Il y a du Graham Greene (1) chez Robert Littell. Cette façon de faire passer les espions professionnels pour des buses alors que Kim Philby l’amateur, Kim Philby le peureux les fait tous trembler est un régal pour les yeux.
Finalement, Littell a raison, le Grand Jeu porte bien son nom. Seuls les joueurs, ceux qui n’ont pas peur de perdre y trouvent leur compte. À l’inverse, les professionnels - la Tchéka soviétique, le SIS britannique puis la CIA américaine - qui croient tout contrôler, tout maîtriser, tout anticiper, sont condamnés à subir l’échec et l’humiliation.

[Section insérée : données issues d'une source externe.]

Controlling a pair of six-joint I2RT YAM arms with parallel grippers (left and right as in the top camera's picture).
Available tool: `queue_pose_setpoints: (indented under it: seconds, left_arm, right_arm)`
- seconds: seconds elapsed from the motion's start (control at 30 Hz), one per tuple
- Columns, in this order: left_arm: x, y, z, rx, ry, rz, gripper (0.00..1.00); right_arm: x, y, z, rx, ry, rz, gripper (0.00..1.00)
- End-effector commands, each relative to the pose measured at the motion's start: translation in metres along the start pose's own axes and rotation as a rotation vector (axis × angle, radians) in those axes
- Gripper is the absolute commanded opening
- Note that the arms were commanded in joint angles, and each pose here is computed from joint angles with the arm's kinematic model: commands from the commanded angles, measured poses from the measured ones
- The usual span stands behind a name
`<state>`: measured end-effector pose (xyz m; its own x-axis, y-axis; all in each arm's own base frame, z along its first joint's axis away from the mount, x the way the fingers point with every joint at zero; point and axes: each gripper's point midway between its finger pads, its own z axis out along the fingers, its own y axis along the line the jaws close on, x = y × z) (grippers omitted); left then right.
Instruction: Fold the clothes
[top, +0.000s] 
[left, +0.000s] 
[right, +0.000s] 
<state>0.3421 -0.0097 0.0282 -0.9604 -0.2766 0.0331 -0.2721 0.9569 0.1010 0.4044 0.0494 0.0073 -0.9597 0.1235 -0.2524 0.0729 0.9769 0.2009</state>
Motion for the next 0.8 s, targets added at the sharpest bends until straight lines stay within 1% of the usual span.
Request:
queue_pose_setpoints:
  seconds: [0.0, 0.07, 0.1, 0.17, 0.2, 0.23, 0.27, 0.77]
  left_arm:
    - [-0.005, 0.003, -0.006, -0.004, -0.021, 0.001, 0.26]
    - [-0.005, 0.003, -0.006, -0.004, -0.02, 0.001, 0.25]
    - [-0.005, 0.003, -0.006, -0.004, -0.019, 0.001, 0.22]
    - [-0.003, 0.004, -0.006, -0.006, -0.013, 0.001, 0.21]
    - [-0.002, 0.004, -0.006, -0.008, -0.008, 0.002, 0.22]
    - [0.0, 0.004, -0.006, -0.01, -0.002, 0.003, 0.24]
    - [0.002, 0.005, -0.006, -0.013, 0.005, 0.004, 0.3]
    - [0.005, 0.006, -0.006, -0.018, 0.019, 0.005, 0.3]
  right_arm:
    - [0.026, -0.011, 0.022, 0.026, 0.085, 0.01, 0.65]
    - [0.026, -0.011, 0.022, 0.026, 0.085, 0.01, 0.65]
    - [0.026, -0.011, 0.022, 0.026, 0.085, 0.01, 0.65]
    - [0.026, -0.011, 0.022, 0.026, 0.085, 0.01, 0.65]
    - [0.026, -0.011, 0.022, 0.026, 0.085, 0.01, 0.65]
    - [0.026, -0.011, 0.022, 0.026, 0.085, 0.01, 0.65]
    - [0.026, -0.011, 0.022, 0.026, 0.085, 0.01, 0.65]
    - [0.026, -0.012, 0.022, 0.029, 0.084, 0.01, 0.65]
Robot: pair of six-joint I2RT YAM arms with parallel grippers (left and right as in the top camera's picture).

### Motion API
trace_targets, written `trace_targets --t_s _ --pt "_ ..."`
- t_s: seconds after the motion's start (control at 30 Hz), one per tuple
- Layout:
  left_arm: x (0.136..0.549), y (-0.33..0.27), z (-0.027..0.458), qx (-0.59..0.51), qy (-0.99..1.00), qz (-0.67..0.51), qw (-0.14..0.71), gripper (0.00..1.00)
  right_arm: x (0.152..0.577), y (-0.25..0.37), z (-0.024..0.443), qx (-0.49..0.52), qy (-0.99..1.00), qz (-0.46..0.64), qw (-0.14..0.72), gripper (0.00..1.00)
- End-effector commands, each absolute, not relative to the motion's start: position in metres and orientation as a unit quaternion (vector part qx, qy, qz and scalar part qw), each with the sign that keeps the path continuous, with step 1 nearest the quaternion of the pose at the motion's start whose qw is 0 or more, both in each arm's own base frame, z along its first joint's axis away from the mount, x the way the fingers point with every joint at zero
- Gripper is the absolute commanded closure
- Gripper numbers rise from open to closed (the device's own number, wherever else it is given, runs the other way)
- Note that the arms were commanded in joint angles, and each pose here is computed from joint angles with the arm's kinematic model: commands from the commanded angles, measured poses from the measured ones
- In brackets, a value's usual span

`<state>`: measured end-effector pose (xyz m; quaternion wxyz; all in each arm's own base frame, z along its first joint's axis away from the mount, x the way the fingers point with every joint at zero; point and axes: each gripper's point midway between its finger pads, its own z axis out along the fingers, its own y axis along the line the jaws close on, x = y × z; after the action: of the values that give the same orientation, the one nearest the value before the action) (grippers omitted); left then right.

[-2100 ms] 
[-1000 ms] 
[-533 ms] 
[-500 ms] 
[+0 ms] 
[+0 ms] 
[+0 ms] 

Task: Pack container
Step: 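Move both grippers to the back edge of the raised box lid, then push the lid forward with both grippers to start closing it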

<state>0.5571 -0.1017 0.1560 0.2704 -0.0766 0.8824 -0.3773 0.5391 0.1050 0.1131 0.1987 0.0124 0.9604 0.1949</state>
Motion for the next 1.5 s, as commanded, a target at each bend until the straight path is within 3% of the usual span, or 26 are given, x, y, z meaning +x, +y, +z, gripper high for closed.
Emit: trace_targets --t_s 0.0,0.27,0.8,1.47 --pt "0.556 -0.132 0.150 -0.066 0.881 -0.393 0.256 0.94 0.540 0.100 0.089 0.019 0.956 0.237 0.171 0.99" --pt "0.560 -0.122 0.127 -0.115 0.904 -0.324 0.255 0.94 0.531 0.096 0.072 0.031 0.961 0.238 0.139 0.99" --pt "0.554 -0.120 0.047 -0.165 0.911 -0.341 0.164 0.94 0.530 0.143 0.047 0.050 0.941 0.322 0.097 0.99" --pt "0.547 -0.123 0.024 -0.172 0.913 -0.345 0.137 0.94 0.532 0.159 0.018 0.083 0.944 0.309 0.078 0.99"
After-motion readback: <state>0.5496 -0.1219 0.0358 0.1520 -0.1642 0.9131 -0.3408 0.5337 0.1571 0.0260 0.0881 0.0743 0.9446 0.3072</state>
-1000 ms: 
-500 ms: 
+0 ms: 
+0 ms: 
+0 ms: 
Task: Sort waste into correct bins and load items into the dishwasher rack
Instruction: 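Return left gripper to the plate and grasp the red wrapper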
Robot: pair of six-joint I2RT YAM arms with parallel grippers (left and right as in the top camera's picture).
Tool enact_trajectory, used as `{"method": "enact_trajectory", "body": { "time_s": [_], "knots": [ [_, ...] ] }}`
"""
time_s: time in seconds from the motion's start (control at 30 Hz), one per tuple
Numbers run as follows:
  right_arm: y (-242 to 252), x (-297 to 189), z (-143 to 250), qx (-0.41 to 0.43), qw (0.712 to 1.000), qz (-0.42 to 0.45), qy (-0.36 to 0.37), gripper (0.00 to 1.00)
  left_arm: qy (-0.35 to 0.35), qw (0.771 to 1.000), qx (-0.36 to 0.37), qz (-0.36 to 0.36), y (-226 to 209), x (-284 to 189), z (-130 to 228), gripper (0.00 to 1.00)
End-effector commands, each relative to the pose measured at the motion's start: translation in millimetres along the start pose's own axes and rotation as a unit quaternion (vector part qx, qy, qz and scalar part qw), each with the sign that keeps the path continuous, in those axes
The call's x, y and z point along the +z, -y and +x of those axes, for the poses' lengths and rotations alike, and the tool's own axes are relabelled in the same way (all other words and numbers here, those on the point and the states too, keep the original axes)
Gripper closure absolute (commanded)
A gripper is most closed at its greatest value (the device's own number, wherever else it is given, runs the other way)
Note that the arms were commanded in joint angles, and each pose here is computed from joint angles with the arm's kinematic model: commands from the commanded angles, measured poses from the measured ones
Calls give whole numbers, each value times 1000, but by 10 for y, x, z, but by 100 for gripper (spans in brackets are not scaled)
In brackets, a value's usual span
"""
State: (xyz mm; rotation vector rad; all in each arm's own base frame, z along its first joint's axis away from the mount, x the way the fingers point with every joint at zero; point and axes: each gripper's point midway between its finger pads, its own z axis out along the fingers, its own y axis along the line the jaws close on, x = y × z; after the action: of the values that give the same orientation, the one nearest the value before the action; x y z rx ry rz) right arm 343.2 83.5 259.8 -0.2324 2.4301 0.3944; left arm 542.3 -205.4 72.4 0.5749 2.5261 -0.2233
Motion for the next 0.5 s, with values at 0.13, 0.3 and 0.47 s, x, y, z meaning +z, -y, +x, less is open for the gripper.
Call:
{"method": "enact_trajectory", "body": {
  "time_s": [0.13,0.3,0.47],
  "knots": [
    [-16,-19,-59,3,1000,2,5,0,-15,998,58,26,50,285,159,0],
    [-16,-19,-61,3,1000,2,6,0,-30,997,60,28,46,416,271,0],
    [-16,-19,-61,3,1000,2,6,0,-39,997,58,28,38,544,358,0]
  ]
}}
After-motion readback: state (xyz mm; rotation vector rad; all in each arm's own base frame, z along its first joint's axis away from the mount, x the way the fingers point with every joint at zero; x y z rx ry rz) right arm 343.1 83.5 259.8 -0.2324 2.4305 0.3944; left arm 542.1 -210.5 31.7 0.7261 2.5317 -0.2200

Philby, Burgess, Blunt ou McLean étaient de brillants sujets de Sa Majesté. Trop brillants pour s’engoncer dans le quotidien de la Grande-Bretagne des années 20-30, fût-ce dans une carrière assurée au SIS, au Foreign Office ou encore dans un fauteuil en cuir du White club. L’ennui - plus que l’idéologie - les a sans doute poussé vers l’espionnage au profit de l’URSS.
Ainsi, Kim Philby s’ennuie au Moyen-Orient dans les bagages de son père. Puis Philby s’ennuie à Vienne avec les communistes, à Madrid avec Franco et ses phalangistes, à Londres comme espion, espion double ou espion triple.... allez savoir. Ses seuls soucis sont ses maux d’estomac soulagés par ses fameuses pastilles Arm&Hammer et son père peut-être... Qui lui donne des maux d’estomac, d’ailleurs....
Robert Littell nous avait ébloui avec « La Compagnie » (2), une fresque sur près de cinquante ans d’espionnage. Avec Philby portrait de l’espion en jeune homme il réussit le même tour de force autour d’un seul personnage, emblématique du monde de l’espionnage du XXe siècle : complètement flou dans sa tête, dans ses gestes, dans sa vie. Même s’il y est écrit « roman » sur la couverture, laissez-vous manipuler par Robert Littell, c’est un plaisir renouvelé à chaque page.
Philby portrait de l’espion en jeune homme
Robert Littell
Points seuil
288 p.7€
4 octobre 2012.
(1) Lire absolument Notre espion à La Havane, Graham Greene, 10/18.
La Compagnie, le roman de la CIA, Robert Littell, Buchet-Chastel (2003) ou Points Seuil (rééd. 2011).